Effects and Mechanisms of LncRNA UCA-1 on the Proliferation and Apoptosis of Renal Cell Carcinoma OS-RC-2 Cells

目的研究尿路上皮癌相关基因1(UCA-1)对肾细胞癌OS-RC-2细胞恶性生物学进程的影响。方法通过实时荧光定量PCR方法分析肾细胞癌组织与癌旁组织中UCA-1的表达;将肾细胞癌OS-RC-2细胞随机设置为3个实验组:siRNA NC组、siRNA UCA-1组与LY294002组。采用MTT实验方法分析OS-RC-2细胞的增殖速度;采用Transwell实验方法分析OS-RC-2细胞的侵袭数量;采用流式细胞术检测OS-RC-2细胞的凋亡情况;采用蛋白免疫印迹方法分析PI3K/AKT通路相关蛋白的表达。结果与肾细胞癌旁的组织比较,肾细胞癌组织的UCA-1表达上调。与siRNA NC组比较,siRNA UCA-1组以及LY294002组的OS-RC-2细胞增殖能力下降(P<0.05);OS-RC-2细胞侵袭数量下降(P<0.05);OS-RC-2细胞凋亡率增加(P<0.05);OS-RC-2细胞PI3K、AKT蛋白表达下调(P<0.05)。结论UCA-1在肾细胞癌细胞中表达增加,抑制UCA-1表达后,OS-RC-2细胞的增殖速度与侵袭数量降低,凋亡率增加,该机制与UCA-1调节PI3K/AKT信号通路相关。

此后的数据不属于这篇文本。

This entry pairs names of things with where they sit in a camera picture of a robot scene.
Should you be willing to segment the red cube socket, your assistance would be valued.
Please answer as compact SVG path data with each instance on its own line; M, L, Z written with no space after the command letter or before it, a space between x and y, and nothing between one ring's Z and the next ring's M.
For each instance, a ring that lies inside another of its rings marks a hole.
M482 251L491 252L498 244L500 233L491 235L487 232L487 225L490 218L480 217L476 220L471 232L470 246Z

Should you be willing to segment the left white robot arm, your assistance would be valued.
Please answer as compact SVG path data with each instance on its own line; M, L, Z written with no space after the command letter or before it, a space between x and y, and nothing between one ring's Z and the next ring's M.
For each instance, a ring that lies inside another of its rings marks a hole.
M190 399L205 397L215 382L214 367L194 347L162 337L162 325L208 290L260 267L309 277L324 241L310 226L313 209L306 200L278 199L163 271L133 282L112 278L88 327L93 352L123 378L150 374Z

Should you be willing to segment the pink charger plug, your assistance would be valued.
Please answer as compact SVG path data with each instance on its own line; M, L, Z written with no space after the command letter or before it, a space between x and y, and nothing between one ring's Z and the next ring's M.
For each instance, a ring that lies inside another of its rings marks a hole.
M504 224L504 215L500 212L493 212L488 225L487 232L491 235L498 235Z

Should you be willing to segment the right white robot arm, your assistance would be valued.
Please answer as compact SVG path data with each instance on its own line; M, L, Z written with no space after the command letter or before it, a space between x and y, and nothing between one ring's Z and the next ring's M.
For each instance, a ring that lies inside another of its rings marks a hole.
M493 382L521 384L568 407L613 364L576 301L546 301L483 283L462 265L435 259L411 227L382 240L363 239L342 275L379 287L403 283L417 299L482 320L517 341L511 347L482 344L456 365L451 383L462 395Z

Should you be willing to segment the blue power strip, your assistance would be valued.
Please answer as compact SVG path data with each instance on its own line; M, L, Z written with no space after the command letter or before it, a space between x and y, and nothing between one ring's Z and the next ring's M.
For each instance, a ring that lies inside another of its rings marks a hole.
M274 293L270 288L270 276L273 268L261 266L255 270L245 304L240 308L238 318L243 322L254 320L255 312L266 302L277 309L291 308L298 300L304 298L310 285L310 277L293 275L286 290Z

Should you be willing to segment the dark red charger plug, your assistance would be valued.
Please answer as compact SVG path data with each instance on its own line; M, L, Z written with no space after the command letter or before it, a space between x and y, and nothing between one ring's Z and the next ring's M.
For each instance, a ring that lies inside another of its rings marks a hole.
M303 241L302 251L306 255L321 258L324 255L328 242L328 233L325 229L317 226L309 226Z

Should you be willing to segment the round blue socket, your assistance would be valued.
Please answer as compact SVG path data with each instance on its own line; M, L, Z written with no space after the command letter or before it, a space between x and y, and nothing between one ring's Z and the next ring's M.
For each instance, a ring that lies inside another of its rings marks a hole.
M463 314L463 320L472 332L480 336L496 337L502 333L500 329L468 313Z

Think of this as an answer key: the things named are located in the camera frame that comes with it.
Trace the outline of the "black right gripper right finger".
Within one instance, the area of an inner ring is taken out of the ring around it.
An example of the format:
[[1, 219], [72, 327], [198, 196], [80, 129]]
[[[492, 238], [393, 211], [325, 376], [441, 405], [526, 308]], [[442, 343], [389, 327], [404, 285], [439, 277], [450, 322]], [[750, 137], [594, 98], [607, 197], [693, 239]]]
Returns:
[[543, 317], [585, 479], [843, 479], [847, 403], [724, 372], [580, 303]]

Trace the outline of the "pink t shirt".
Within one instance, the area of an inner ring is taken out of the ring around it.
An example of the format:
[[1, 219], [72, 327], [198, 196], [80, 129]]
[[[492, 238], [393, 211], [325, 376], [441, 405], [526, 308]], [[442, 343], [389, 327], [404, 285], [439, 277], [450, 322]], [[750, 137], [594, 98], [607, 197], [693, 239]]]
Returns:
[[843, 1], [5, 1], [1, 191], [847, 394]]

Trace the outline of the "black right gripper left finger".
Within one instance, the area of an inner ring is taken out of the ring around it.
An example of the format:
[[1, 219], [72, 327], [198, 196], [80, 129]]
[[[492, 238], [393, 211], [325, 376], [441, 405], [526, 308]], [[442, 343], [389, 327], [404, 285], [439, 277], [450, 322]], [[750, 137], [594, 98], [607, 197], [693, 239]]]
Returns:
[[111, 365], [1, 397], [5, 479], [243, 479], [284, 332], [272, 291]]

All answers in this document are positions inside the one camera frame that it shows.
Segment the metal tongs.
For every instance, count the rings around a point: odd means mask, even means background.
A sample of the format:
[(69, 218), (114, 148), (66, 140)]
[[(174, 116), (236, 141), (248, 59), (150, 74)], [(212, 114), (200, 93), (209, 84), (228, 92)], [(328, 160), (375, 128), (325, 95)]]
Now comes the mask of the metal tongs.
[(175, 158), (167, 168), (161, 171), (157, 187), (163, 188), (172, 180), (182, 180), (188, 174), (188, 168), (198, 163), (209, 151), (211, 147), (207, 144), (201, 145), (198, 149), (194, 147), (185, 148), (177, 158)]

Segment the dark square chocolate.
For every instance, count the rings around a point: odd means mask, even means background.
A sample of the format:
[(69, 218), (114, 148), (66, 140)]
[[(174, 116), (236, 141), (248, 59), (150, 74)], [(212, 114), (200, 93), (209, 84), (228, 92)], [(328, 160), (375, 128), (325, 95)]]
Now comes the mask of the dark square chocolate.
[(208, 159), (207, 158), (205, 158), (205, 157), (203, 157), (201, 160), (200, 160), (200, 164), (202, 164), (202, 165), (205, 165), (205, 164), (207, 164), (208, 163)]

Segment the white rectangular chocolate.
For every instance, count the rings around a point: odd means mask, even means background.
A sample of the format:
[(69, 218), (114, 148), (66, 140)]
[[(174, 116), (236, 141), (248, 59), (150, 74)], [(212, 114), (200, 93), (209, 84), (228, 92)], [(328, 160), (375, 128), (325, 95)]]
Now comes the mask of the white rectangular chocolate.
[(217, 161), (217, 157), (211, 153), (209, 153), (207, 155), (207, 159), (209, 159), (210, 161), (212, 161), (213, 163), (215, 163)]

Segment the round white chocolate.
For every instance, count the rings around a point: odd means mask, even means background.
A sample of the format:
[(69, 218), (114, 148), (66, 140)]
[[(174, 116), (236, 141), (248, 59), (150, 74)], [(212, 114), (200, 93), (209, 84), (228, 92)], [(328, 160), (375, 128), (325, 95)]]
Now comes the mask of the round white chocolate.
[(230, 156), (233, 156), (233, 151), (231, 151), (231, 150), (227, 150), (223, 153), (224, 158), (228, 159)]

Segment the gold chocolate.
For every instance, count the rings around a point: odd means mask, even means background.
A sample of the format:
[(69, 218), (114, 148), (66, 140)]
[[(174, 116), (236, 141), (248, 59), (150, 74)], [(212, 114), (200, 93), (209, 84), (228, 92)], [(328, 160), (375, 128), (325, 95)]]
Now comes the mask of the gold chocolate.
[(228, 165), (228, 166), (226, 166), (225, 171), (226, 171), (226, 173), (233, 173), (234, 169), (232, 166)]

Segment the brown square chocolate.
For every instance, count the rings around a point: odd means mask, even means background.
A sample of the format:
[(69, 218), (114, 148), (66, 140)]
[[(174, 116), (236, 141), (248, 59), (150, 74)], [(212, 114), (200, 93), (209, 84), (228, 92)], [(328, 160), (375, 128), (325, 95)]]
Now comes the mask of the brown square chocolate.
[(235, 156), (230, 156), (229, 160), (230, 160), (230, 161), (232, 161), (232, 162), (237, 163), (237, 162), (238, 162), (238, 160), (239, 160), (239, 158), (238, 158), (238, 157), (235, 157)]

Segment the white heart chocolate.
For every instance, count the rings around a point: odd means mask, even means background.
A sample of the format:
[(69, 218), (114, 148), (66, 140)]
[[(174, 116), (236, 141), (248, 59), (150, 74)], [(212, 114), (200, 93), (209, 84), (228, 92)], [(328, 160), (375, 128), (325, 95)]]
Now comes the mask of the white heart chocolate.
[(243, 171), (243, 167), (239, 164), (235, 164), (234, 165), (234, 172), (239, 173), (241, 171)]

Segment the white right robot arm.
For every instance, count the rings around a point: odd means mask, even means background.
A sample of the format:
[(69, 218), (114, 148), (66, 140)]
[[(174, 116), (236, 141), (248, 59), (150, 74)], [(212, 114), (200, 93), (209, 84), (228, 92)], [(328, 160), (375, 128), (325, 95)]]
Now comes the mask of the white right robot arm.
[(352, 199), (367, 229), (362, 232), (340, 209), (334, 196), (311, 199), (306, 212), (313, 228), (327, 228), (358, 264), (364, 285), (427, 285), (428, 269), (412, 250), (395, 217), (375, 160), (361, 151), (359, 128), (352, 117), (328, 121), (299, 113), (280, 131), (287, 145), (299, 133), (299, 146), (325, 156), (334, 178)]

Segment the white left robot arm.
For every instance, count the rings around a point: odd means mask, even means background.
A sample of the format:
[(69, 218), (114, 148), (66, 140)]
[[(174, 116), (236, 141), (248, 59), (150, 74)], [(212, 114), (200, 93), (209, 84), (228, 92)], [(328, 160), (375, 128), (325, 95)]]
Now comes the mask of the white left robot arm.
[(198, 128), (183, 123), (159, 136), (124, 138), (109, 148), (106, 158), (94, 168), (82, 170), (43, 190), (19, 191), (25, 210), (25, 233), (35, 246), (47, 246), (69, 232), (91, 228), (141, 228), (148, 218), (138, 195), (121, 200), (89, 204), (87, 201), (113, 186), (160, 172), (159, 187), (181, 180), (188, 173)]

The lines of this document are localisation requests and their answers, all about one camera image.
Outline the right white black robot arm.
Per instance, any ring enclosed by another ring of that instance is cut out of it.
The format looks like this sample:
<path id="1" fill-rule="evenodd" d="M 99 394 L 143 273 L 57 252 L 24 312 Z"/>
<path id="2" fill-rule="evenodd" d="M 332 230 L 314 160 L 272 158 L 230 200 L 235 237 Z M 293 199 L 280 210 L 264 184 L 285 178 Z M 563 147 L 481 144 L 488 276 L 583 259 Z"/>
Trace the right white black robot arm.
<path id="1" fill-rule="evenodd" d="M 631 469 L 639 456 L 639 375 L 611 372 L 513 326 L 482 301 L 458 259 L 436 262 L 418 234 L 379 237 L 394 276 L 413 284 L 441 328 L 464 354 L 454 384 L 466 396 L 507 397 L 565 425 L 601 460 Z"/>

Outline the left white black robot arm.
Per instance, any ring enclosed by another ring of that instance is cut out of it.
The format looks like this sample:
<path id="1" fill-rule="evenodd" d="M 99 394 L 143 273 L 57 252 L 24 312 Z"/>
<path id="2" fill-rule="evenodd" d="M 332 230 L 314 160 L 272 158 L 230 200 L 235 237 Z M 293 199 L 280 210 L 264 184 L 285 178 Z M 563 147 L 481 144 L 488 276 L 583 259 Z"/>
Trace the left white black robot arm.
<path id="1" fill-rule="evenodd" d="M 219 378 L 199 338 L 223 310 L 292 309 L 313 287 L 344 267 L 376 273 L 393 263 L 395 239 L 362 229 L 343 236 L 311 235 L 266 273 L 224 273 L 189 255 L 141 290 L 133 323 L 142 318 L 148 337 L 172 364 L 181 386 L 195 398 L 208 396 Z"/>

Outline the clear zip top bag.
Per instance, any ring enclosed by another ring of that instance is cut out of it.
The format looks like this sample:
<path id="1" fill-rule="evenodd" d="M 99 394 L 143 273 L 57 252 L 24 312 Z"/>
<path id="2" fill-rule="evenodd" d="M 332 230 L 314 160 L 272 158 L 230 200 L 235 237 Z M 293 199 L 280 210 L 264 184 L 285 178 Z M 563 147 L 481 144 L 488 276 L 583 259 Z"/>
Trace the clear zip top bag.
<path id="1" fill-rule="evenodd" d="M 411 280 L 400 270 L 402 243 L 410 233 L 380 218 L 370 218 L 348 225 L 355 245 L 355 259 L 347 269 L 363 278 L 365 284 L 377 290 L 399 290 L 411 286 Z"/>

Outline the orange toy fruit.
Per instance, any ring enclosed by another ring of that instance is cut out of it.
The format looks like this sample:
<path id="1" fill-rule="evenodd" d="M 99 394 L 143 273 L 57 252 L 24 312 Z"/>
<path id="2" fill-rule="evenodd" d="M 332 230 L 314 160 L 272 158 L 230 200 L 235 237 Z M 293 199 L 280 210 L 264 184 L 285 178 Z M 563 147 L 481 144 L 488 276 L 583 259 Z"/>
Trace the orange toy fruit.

Objective To investigate the effect of urothelial carcinoma associated gene 1(UCA-1)on the malignant biological process of renal cell carcinoma OS-RC-2 cells.Methods The expression of UCA-1 in renal cell carcinoma tissues and adjacent tissues was detected by real-time fluorescence quantitative PCR.Renal cell carcinoma OS-RC-2 cells were randomly divided into three experimental groups:siRNA NC group,siRNA UCA-1 group and LY294002 group.The proliferation rate of OS-RC-2 cells was analyzed by MTT assay.Transwell assay was used to analyze the invasion of OS-RC-2 cells.The apoptosis of OS-RC-2 cells was detected by flow cytometry.The expression of PI3K/AKT pathway related proteins was analyzed by Western blot.Results The expression of UCA-1 was up-regulated in renal cell carcinoma tissues compared with adjacent renal cell carcinoma tissues.Compared with those in the siRNA NC group,in the siRNA UCA-1 and the LY294002 group the proliferation ability of OS-RC-2 cells was decreased(P<0.05),the invasion number of OS-RC-2 cells was significantly decreased(P<0.05),the apoptosis rate of OS-RC-2 cells was increased(P<0.05),the expression levels of PI3K and AKT proteins in the OS-RC-2 cells were significantly decreased(P<0.05).Conclusion The expression of UCA-1 increases in renal cell carcinoma.After inhibiting UCA-1 expression,the proliferation rate and invasion number of OS-RC-2 cells decrease,and the apoptosis rate increases,which may be related to UCA-1 regulating the PI3K/AKT signaling pathway.